趣味は人それぞれ
「見なかったことにしよう」
何もしないこと、それが一番平和的な解決方法だ。解放すれば戦うことになるし、母さんがいるにしても仲間達の身が心配だ。時間制限が来ればどのみちお別れだったからね。
「置いていくの?」
シャリアーナが魔物らしき人物を見ながら、不安そうに尋ねる。人の姿のせいで、魔物なんだという認識が難しいらしい。
「違うわよ。それならさっきからやってるじゃない」
念のため解放してみては、サハギン化したみたいな魔物になって襲われた。
僕はもう、この囚われの人々はそういう罠だと認識している。固有名を名乗ったので、水魚の花嫁が魔物かは、ハッキリ決めかねているのはある。
|ただ今の帝国が成立する以前にあった国の王子が花嫁姿で何百年もダンジョンに囚われて生きているのだ。種族的な話しは別にしても、余計な揉め事を自分達から拾うようなものだよね。
「善悪の問題じゃない。せっかく中央貴族とか狂信者とか排除したんだ。自分達からまた厄介事を拾うと、冒険に出れなくなるぞ」
今の今まで何百年も大丈夫だったのだから、きっと触らなければダンジョン内なら永遠に生きてられる。

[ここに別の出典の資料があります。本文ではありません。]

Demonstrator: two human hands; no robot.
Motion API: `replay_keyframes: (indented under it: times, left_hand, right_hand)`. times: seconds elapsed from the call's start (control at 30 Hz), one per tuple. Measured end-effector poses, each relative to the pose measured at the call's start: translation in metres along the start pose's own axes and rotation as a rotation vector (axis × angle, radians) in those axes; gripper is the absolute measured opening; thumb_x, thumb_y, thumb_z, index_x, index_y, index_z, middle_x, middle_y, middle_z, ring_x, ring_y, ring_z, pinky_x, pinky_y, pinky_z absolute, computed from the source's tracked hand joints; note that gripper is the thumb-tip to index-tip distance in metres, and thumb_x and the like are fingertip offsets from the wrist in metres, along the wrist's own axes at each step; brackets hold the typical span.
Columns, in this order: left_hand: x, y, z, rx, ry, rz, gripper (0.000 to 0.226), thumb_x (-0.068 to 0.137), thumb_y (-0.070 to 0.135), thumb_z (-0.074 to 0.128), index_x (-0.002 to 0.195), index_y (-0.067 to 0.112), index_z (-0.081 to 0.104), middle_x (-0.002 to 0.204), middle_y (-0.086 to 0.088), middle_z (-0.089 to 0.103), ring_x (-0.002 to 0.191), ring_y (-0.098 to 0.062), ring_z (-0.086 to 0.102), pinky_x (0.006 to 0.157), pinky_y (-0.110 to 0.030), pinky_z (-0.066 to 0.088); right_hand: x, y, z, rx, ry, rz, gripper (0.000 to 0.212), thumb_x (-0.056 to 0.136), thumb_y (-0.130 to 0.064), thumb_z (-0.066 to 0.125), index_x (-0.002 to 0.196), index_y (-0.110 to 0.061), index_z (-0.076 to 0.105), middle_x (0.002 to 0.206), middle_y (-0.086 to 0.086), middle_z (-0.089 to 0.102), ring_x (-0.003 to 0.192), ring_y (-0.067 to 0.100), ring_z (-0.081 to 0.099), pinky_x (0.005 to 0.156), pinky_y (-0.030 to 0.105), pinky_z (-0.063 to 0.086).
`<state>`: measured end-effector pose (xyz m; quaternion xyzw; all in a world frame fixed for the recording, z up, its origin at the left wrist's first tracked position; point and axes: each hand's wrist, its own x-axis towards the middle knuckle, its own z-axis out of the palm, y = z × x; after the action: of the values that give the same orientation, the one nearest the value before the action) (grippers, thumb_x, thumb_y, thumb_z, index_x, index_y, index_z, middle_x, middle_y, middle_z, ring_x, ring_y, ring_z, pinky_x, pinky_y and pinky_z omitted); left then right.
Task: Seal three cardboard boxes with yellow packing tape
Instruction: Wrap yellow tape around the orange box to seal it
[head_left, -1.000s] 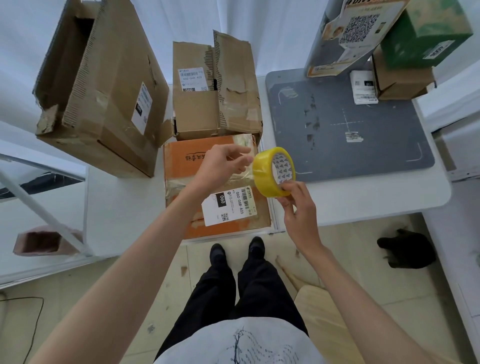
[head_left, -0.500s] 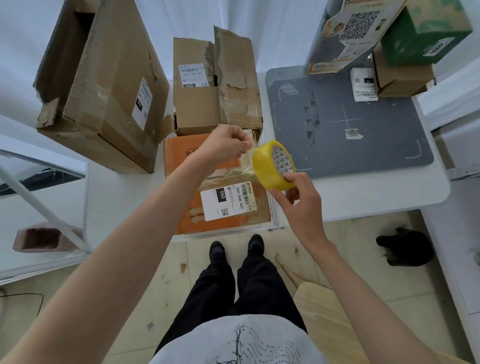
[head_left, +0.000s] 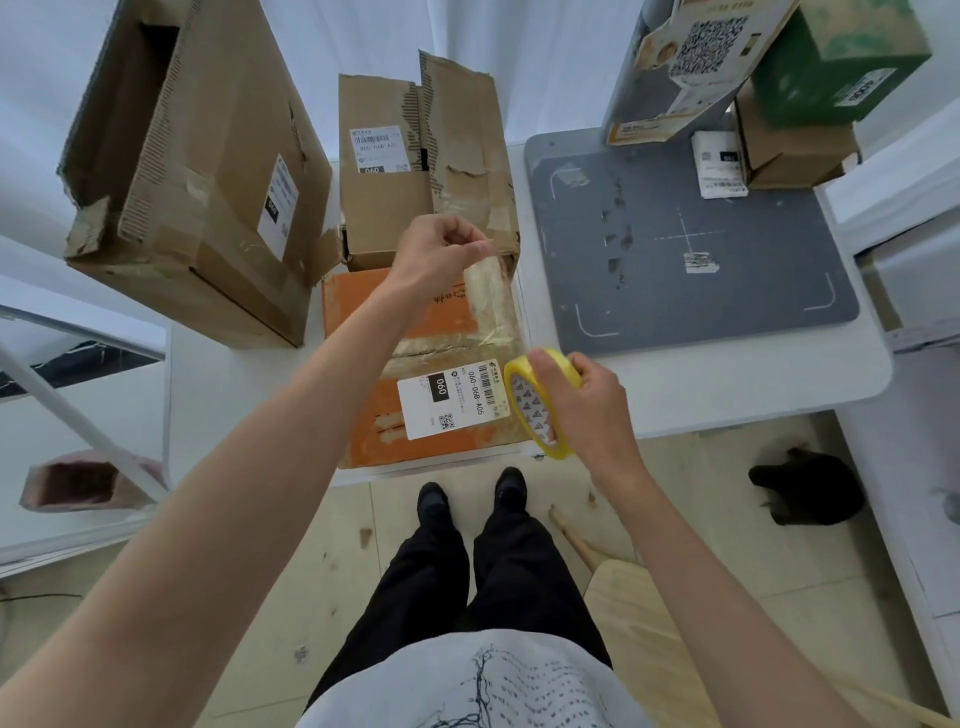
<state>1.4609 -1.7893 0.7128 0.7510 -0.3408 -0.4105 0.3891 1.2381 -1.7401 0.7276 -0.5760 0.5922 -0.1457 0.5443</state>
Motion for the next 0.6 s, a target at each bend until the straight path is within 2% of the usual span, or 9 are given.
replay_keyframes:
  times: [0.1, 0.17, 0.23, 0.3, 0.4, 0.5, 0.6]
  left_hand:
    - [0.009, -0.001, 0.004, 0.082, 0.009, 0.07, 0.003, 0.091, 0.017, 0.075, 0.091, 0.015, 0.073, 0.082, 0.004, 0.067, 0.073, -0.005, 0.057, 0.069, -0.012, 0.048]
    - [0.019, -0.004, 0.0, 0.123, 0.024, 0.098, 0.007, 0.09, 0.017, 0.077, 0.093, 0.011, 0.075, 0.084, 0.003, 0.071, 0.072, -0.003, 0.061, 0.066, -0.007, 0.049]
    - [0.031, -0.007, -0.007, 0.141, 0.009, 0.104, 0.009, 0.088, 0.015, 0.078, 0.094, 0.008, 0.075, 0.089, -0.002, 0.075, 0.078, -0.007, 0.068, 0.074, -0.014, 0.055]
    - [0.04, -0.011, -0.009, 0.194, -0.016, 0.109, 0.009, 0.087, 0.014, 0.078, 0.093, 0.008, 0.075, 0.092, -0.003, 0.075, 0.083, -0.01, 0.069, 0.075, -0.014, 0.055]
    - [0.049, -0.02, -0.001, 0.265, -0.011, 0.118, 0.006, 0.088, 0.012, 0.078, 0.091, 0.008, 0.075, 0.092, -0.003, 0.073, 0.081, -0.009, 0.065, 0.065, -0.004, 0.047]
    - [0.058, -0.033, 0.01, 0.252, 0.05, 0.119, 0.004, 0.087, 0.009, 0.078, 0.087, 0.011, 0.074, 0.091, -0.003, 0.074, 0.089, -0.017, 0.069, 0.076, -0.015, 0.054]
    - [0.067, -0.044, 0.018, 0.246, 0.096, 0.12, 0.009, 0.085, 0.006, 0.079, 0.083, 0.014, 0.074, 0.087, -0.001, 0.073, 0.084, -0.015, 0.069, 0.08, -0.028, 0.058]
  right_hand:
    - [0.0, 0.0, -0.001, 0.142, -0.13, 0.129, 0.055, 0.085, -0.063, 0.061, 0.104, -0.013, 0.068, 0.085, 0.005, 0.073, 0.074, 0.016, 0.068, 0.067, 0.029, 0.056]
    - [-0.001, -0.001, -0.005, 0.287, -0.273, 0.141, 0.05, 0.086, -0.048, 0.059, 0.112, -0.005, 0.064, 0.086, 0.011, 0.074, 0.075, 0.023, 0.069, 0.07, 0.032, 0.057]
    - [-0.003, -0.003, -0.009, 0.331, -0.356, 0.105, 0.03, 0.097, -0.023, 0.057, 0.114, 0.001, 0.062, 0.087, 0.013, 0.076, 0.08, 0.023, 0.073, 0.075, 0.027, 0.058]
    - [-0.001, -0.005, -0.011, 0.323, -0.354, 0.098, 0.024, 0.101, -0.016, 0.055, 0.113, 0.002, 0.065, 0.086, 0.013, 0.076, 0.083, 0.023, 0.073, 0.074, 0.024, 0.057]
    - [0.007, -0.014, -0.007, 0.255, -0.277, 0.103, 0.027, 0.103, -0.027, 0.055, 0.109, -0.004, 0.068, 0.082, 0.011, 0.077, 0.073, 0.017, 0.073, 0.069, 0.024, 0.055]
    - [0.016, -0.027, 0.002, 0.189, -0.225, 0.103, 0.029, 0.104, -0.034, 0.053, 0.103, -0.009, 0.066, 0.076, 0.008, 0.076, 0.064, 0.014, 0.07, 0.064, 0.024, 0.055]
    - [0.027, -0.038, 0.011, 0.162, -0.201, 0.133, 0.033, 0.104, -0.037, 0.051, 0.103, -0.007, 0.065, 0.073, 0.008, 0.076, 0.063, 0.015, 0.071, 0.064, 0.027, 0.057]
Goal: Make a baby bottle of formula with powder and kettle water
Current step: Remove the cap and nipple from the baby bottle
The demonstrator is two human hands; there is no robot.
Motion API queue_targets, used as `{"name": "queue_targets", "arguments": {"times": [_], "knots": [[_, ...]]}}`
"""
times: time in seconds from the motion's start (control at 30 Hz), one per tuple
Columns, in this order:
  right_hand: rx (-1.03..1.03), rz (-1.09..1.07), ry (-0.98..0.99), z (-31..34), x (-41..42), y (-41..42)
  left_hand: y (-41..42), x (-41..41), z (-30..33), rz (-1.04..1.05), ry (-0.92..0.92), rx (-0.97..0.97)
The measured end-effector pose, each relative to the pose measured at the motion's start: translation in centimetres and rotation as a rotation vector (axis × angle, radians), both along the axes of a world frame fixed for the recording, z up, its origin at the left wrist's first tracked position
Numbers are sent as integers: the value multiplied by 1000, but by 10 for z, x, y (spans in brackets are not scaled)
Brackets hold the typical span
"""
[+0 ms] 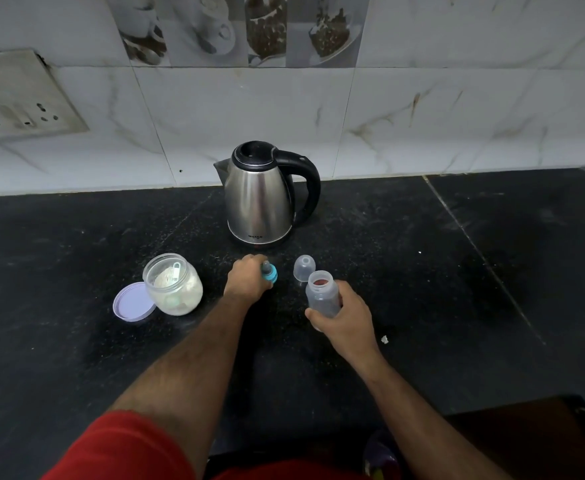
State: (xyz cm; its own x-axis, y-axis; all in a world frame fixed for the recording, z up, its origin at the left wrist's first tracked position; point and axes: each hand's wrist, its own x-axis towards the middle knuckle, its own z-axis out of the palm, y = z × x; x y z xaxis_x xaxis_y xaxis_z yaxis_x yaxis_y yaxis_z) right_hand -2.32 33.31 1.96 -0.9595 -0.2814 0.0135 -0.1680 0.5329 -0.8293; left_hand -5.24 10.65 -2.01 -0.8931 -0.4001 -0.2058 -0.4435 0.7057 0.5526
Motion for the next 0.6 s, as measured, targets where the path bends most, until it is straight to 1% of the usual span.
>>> {"name": "queue_targets", "arguments": {"times": [0.2, 0.27, 0.33, 0.4, 0.47, 0.6], "knots": [[-25, 6, 20, 3, 0, 2, 2, 11, -2, 50, 53, 5], [-30, 4, 15, 3, 0, 2, 3, 19, -2, 81, 108, 6], [-32, -1, 3, 3, 0, 2, 7, 31, -2, 110, 205, 22], [-28, -3, -8, 2, 0, 2, 12, 45, 0, 136, 317, 56], [-25, -5, -20, -2, 0, 1, 19, 57, 4, 150, 382, 102], [0, 2, -54, -8, 3, -8, 33, 81, 11, 160, 404, 278]]}}
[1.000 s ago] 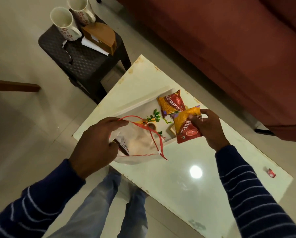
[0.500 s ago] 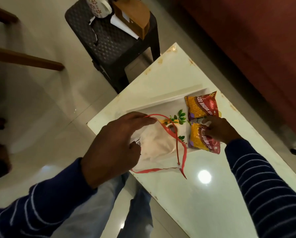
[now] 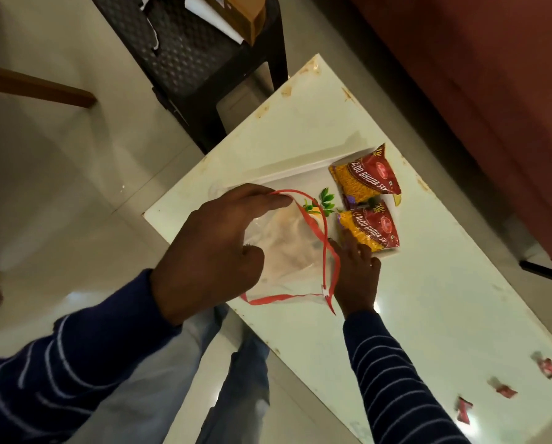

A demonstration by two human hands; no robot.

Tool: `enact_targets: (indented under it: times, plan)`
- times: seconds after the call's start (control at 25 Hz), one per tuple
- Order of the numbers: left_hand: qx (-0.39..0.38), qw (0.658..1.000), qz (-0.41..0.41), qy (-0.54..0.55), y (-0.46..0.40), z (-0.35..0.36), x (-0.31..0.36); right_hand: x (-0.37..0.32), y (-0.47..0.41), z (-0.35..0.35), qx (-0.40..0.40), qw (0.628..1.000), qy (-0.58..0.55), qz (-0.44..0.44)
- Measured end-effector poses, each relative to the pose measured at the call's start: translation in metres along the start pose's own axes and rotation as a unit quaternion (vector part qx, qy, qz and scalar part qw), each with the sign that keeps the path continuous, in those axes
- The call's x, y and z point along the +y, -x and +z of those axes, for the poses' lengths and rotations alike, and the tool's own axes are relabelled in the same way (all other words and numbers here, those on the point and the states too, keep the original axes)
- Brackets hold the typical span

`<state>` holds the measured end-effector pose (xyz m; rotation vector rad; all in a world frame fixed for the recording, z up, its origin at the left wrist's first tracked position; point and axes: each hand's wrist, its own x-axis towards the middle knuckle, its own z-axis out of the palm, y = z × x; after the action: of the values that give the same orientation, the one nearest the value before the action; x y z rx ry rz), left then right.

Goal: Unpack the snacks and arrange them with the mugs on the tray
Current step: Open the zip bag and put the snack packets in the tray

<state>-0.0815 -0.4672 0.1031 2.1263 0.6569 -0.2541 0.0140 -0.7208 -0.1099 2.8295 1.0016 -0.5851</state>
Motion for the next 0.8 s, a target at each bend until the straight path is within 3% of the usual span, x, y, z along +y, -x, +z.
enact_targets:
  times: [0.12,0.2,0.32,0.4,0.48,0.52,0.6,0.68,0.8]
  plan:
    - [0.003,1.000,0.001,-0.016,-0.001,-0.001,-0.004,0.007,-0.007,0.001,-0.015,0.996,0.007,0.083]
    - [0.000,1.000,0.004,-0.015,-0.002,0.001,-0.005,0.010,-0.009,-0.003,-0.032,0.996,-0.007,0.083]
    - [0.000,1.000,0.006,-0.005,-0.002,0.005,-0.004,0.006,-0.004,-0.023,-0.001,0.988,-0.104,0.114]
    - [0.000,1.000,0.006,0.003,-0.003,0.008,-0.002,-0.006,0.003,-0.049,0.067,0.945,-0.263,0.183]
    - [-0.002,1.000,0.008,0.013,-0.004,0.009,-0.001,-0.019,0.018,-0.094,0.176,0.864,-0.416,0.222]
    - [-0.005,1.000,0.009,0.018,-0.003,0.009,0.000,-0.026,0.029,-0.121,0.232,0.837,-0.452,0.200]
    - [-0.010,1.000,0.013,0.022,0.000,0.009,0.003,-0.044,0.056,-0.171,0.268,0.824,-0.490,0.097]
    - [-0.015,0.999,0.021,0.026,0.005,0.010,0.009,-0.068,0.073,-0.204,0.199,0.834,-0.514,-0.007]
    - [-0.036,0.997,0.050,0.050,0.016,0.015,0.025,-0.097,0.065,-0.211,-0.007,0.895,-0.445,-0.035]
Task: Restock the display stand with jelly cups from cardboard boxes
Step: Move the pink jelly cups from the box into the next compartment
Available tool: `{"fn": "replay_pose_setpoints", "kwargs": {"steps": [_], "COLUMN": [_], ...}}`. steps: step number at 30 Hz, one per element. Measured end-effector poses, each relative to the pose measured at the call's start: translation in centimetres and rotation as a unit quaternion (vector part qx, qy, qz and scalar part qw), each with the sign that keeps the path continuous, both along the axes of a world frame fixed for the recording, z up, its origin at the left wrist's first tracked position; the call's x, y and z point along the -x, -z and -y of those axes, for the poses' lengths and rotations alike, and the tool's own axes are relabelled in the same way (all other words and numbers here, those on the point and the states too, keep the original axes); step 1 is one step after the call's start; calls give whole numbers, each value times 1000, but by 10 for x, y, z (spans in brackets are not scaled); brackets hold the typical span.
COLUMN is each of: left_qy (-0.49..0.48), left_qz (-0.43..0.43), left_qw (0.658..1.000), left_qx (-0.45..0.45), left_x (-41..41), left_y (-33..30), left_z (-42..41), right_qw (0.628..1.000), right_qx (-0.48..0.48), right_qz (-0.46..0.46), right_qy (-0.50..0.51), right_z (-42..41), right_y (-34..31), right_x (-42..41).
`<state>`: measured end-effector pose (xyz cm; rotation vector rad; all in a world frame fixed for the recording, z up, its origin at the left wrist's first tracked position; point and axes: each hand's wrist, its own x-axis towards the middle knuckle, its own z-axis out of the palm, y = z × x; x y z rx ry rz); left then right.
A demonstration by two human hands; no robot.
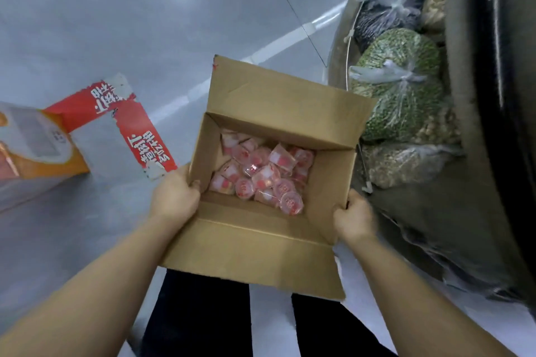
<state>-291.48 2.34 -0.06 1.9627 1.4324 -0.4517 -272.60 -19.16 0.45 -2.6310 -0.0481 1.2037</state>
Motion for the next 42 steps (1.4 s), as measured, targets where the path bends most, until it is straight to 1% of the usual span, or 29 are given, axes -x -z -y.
{"fn": "replay_pose_setpoints", "kwargs": {"steps": [3, 5, 9, 12, 15, 17, 19, 20, 21, 22, 23, 24, 25, 26, 27, 28, 29, 31, 33, 34, 36, 38, 39, 41, 42], "left_qy": [0, 17, 28, 3, -52, -79, -88, -76, -47, -8, 31, 65, 90, 92, 69, 37, 22, 66, 129, 149, 167, 174, 174, 155, 143], "left_qz": [-19, -30, -4, -4, -26, -23, 24, 72, 125, 168, 195, 208, 207, 187, 157, 119, 79, 14, -33, -50, -78, -86, -82, -57, -30], "left_qw": [1000, 999, 998, 998, 993, 992, 995, 995, 989, 980, 973, 971, 973, 977, 978, 974, 970, 968, 961, 960, 968, 976, 978, 983, 986], "left_qx": [14, 21, 51, 70, 99, 98, 50, -3, -63, -109, -120, -98, -43, 37, 121, 192, 229, 243, 243, 234, 168, 99, 82, 79, 81], "left_x": [4, 3, 2, 9, 24, 30, 33, 34, 33, 30, 26, 20, 13, 5, -3, -11, -17, -26, -34, -39, -43, -45, -44, -40, -37], "left_y": [8, 18, 45, 70, 89, 94, 89, 85, 80, 75, 75, 78, 84, 94, 105, 120, 135, 167, 193, 205, 221, 228, 228, 217, 206], "left_z": [49, 76, 114, 131, 145, 151, 155, 156, 156, 158, 161, 164, 168, 171, 174, 176, 177, 181, 188, 193, 203, 210, 211, 208, 207], "right_qw": [1000, 1000, 998, 999, 999, 999, 999, 994, 984, 971, 964, 965, 970, 974, 976, 977, 975, 961, 938, 929, 915, 904, 906, 929, 949], "right_qx": [15, 27, 52, 44, 44, 46, 1, -40, -87, -133, -173, -201, -211, -203, -183, -152, -119, -47, 23, 48, 73, 63, 45, -3, -36], "right_qz": [-5, -3, -18, -12, 0, 15, 45, 97, 158, 199, 196, 156, 93, 28, -17, -33, -24, -10, -17, -18, 10, 75, 96, 99, 89], "right_qy": [5, 11, 24, 12, -15, -18, 10, 12, -2, -23, -42, -58, -74, -92, -114, -146, -185, -271, -344, -366, -397, -415, -410, -356, -300], "right_z": [51, 82, 125, 138, 139, 142, 147, 149, 149, 146, 139, 128, 115, 102, 88, 75, 64, 50, 44, 43, 45, 51, 54, 64, 70], "right_y": [6, 12, 33, 57, 82, 91, 87, 81, 74, 68, 66, 67, 72, 82, 96, 111, 128, 161, 192, 205, 223, 231, 231, 218, 206], "right_x": [7, 11, 19, 24, 34, 42, 47, 48, 49, 50, 52, 54, 56, 57, 57, 55, 51, 41, 32, 30, 29, 30, 30, 34, 37]}}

僕らが余計な手を出して、永遠に生きられるはずの彼女? の時間を奪うくらいなら助けないという苦渋の選択肢こそ助けることになるのだ。
「な、なるほどね。助けないが助けるになるのか」
比較的信じやすいスーリヤとライナなどは感心していた。しかしリモニカやシャリアーナ達はジッと疑わしい目をして僕を見る。
「放置するなら、奥の扉の先のお宝を頂いて戻るわよ」
アリルさんは興味がないようで、一番の目的を果たそうとする。
「ちょっと待って下さい。解放されても襲わないので助けて下さい。少しならダンジョンの崩壊も持たせられますから」
懇願するヴェパルヴェール。
「いや囚われていてそんなのわからないでしょ? ていうか何が起こるかわかるなら、自作自演を疑うだけだよ。それにその口ぶりだと、罠にかけたいから助けさせたいみたいになるよね?」
おかしな考え方をする知り合いを何人か見てきたせいか、僕にも免疫がついたようだ。
「ほんとにいいの、レガト?」
リモニカが一応聞いてきた。僕の口ぶりから駄目なメイドあたりを想像したようだ。
「放置しておけば、またせっせとお宝を溜め込んでくれるから、その頃また来て決めればいいよ」
「あ、あなたは頭がおかしいのですか?いたいけな娘をダンジョンに放置して、また来て奪おうなんて」
どうやら予想通り、自分で縛り付けた鎖は外せたらしい。そしてまだ生きているから、すぐにはダンジョンは崩れない。
メニーニとソーマがお宝をしっかり回収して戻って来た。ひとまずもらうものは貰ったので、後はこいつの退治だけだった。